Der Kindle und ich

Seitdem ich nicht mehr als Studentin zwischen Hörsaal und der Kasse im Baumarkt pendle, sondern von der heimischen Gemütlichkeit ins Büro, lese ich endlich wieder mehr uniunabhängige Texte. Dank der Literatur kann ich nervige Szenerien im ÖPNV besser ausblenden. Super Sache. Und um dann auch noch mein zweites Zuhause, die Frauenhandtasche, zu entlasten, könnte ich meinen Kindle nutzen. Könnte…

Seit Weihnachten 2011 gehöre ich auch zum damals gefühlt doch recht erlauchten Kreis der eBook-Reader-Besitzer. Jedenfalls fühlte ich das so. In Leipzig. In der Straßenbahn, wenn ich neben anderen sitzen musste. Diese starrten neugierig und rutschten zu sehr in meinen Sitzbereich. Dabei ist mein Eigentum die einfachste Version der Kindle-Reihe ohne großen zusätzlichen Schnickschnack. Das ist vollkommen ok. Bis auf die Tatsache, dass die Tastaturnutzung mich manchmal wirklich etwas nervt – aber ich will mit dem Kindle eigentlich auch keine Romane verfassen.

Ich bekam ihn, weil er auf meinem Amazon-Wunschzettel stand. Mein Bruder dachte, er macht mir eine Freude. Hat er auch. Wirklich. Meine Neugier auf so lustige Gadgets wurde gestillt. Kleine Schwester mit neuem Spielzeug glücklich. Fertig.

Und damals war Amazon auch so nett und hatte Tagesdeals während der Feiertage. Brauchbarer Lesestoff für umme. Hurray \o/ Dann gleich noch ein paar gratis Klassiker geladen. Ab ging die erste starke Lesephase.

Dann lief einige Monate nix zwischen uns. Aber das war nicht schlimm. Die bessere Hälfte hatte sich in einige Werke von Jules Verne verguckt und wollte sie lesen. Also nutzte er ihn. Dann kam eine große Pause von einigen Monden…
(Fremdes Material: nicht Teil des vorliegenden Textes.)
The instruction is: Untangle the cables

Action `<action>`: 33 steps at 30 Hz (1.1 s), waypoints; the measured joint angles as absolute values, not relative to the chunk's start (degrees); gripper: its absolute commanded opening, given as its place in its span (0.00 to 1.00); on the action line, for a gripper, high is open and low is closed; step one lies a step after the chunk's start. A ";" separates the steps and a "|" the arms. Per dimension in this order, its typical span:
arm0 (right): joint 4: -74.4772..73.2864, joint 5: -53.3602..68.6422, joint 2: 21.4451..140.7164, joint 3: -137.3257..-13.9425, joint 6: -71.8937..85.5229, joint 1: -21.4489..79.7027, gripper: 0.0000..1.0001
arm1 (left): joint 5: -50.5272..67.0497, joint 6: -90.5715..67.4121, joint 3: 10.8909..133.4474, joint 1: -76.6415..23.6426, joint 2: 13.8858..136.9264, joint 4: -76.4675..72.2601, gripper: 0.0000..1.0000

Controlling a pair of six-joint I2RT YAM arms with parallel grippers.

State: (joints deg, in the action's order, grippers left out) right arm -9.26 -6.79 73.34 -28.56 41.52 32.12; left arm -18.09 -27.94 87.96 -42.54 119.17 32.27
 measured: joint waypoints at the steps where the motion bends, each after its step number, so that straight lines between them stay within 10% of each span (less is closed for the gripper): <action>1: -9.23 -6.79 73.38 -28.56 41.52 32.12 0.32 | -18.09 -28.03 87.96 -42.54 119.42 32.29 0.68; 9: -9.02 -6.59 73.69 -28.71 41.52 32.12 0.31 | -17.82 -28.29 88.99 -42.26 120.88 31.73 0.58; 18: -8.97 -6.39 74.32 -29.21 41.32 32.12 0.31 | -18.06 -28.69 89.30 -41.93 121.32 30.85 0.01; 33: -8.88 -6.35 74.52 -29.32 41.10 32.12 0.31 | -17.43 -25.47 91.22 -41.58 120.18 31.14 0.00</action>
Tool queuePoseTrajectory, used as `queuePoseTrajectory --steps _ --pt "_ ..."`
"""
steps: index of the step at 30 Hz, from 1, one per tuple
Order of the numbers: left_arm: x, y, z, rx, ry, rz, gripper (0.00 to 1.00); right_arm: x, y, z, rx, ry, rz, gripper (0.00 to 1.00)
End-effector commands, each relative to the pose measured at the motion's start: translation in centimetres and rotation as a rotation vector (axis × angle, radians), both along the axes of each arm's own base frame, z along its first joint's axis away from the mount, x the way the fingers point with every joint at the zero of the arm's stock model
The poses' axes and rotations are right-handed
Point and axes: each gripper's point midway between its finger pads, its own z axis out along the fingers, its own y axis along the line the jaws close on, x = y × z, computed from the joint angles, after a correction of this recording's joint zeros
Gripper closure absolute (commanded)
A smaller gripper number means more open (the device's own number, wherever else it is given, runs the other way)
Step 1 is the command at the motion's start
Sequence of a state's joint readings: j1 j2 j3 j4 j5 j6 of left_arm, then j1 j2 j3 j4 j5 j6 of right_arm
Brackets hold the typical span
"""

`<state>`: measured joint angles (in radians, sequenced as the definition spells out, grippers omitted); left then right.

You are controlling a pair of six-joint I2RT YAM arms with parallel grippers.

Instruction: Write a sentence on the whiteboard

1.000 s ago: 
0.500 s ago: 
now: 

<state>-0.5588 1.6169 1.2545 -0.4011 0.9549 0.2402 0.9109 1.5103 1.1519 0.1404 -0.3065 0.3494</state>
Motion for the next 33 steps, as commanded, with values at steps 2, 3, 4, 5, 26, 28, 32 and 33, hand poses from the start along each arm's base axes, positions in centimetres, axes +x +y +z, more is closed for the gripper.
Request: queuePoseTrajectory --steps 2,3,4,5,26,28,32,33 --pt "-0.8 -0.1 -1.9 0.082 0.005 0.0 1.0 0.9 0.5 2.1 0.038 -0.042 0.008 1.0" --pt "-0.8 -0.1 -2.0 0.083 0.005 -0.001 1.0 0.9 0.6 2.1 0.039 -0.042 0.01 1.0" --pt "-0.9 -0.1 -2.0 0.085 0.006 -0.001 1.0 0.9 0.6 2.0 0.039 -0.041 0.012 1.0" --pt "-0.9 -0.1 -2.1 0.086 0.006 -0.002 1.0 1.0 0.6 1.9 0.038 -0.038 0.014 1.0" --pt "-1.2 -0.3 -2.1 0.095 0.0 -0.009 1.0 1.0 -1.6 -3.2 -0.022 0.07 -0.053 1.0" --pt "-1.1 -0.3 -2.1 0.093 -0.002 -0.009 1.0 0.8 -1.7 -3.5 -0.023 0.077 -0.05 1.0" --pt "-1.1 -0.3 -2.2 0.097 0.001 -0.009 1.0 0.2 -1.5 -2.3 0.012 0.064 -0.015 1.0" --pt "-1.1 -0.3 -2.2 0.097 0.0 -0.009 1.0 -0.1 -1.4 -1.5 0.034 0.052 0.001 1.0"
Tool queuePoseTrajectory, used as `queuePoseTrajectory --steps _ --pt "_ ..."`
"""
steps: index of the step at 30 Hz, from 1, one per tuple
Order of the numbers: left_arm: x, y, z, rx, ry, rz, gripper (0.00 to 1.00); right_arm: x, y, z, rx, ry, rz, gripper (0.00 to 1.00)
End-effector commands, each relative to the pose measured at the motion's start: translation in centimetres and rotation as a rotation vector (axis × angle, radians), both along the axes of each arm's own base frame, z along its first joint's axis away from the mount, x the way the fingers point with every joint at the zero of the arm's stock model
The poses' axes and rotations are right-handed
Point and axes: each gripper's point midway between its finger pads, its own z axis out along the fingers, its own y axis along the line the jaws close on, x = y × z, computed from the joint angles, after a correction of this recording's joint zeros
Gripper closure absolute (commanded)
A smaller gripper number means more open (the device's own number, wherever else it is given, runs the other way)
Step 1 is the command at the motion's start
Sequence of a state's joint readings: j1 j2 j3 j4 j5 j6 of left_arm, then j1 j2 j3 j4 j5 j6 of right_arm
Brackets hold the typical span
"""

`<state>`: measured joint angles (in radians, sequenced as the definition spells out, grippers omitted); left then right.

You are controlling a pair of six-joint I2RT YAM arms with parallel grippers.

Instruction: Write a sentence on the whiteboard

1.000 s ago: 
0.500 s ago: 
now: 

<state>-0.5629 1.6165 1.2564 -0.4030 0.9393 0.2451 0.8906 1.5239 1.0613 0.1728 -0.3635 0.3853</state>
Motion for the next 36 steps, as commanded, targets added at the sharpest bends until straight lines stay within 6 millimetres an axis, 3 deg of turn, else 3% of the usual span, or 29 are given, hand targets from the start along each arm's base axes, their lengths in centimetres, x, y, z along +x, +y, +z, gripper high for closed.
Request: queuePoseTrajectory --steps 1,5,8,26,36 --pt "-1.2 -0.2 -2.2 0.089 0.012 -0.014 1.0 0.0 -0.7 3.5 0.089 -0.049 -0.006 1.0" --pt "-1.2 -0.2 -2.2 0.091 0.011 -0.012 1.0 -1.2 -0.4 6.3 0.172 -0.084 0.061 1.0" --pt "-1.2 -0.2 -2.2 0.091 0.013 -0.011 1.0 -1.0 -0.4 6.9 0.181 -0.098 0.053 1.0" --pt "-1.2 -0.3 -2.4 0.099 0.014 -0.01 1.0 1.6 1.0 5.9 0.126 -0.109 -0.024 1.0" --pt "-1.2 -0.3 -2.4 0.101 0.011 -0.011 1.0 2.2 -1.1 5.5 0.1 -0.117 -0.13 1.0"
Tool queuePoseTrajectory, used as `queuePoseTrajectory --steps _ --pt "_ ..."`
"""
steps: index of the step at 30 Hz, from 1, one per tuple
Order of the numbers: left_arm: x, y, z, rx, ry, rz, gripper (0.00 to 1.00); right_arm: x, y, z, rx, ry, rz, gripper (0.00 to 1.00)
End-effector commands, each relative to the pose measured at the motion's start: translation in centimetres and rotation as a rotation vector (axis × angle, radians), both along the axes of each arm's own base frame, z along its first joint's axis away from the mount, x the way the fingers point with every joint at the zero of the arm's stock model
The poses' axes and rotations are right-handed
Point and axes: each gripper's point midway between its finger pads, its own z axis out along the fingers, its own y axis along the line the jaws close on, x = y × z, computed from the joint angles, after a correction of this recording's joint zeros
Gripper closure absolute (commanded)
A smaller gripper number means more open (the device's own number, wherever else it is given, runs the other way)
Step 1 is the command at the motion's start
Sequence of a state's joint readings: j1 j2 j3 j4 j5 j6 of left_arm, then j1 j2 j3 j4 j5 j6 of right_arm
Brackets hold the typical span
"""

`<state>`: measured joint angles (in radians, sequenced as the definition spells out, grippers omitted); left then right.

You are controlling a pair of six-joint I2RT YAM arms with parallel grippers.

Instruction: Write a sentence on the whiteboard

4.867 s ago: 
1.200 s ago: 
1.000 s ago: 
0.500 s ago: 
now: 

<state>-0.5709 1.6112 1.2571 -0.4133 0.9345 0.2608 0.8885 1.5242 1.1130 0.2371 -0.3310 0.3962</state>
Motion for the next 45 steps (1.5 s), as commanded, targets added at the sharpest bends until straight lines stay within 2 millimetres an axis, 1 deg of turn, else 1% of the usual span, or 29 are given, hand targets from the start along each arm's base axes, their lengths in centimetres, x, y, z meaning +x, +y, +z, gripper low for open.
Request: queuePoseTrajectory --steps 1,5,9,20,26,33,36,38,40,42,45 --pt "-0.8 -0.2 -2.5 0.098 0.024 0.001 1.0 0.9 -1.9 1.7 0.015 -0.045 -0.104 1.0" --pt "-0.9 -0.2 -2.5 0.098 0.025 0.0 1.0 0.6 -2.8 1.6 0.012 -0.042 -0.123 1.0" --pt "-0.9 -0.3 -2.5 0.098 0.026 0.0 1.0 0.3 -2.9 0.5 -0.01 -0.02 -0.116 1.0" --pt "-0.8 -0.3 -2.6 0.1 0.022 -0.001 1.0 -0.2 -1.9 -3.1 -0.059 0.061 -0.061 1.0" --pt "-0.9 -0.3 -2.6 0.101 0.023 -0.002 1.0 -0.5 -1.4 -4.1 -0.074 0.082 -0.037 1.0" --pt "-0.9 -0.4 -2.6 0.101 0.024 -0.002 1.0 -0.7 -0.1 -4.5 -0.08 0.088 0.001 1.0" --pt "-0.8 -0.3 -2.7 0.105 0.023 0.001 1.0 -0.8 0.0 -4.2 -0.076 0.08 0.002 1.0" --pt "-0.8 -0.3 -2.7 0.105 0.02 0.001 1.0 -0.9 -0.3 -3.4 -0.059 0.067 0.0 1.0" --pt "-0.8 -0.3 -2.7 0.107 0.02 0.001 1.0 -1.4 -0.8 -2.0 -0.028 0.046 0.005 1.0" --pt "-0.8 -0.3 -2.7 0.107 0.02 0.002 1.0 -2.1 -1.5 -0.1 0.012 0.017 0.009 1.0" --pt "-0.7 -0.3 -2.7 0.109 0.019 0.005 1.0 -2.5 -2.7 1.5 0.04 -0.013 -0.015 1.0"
Wiederbelebt wurde er dann während meines ersten Praktikums. Pendeln zwischen Mainz und Frankfurt. Reine Fahrtzeit: 40 Minuten. Wer den RMV kennt, weiß, dass es länger dauern kann. Ich arbeitete meine damals heruntergeladenen Inhalte ab. Bram Stokers Dracula in der Originalfassung. Gratis-Angebot der Autoren von Generation Doof. Heilige Scheiße amüsierte mich wider Erwarten mehr, als ich dachte. Einige kleinere Romane und Krimis bzw. Thriller. Versuch an Jules Verne, aber der verstärkte nur meine Müdigkeit. (Sorry) Nachdem ich hier alles abgegrast habe, was mich interessierte, pausierte mein Kindle wieder. Hauptgrund: Ich wollte die Bände von Das Lied von Eis und Feuer zum Anfassen im Bücherregal stehen haben – nach dem Lesen. 

Und genau das ist sicherlich mein Hauptproblem, warum ich den Kindle nicht mehr nutze. Ich möchte ein Buch einfach anfassen, es fühlen, darin Blättern, sein Gewicht in den Handflächen spüren. Außerdem mag ich das warme Gefühl von Räumen, in denen volle Bücherregale stehen. Das hat seinen ganz eigenen Charme und spendet mir – warum auch immer – Trost. Bücher verzaubern mich in ihrer Präsenz mit einem Gefühl der Gemütlichkeit und Ruhe. Ich will einfach, dass Bücher bei mir einziehen und sichtbar ihren Flair versprühen. Basta.

Das hat der Kindle bisher irgendwie noch nicht geschafft – auch wenn er weniger Platz in meiner Tasche einnimmt, meine Wirbelsäule entsprechend entlastet und generell bandscheibenfreundlicher bei Umzügen ist. So eine Kindle-Bücherrei wiegt ja nix. Und wenn man erst an die Einsparung an Papier denkt…

Ich denke, ich werde zukünftig ein Leseverhältnis von 3:1 haben. Dabei gewinnen gedruckte Bücher. Aber hier und da stoße ich wahrscheinlich doch spontan auf ein eBook, dass ich unbedingt schnell parat haben möchte, weil eine Zugfahrt ansteht und mir niemand gewährleisten kann, dass der Presseshop am Bahnhof das Buch vorrätig hat.

Letztendlich liegt es ja nicht am Kindle, sondern an mir, dass unsere Beziehung leicht gestört ist. Seine Lesbarkeit ist klasse, die Bedienung einfach, die Akkulaufzeit unschlagbar. Nur ich steh halt auf etwas mehr Gefühl.